# ACTIVITY
Reproduce the entries exactly and omit the pictures.

═════ EXERCISE MATERIALS

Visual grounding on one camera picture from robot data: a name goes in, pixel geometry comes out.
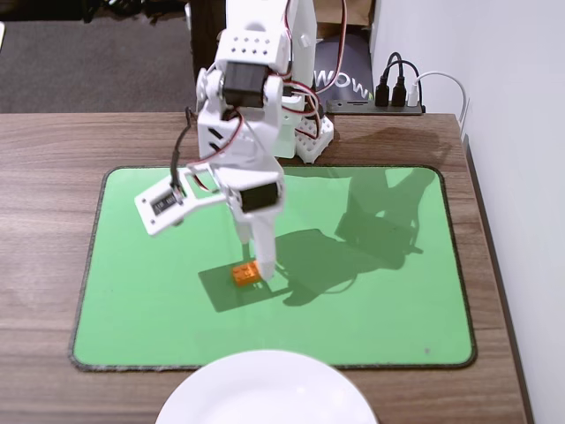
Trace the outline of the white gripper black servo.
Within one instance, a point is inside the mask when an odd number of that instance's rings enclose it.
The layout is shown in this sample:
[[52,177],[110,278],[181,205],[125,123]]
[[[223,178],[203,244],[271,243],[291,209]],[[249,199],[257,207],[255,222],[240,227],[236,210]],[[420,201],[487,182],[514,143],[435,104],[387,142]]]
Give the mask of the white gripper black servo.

══════════

# EXERCISE RESPONSE
Visual grounding on one camera picture from robot data: a name goes in, pixel geometry comes out.
Trace the outline of the white gripper black servo.
Within one instance, a point is inside the mask when an odd number of that instance's rings enclose it.
The layout is shown in this sample:
[[52,177],[110,278],[181,205],[125,123]]
[[[223,178],[203,244],[271,243],[291,209]],[[249,199],[257,207],[255,222],[240,227],[236,210]],[[420,201],[487,182],[514,143],[435,104],[387,142]]]
Give the mask of the white gripper black servo.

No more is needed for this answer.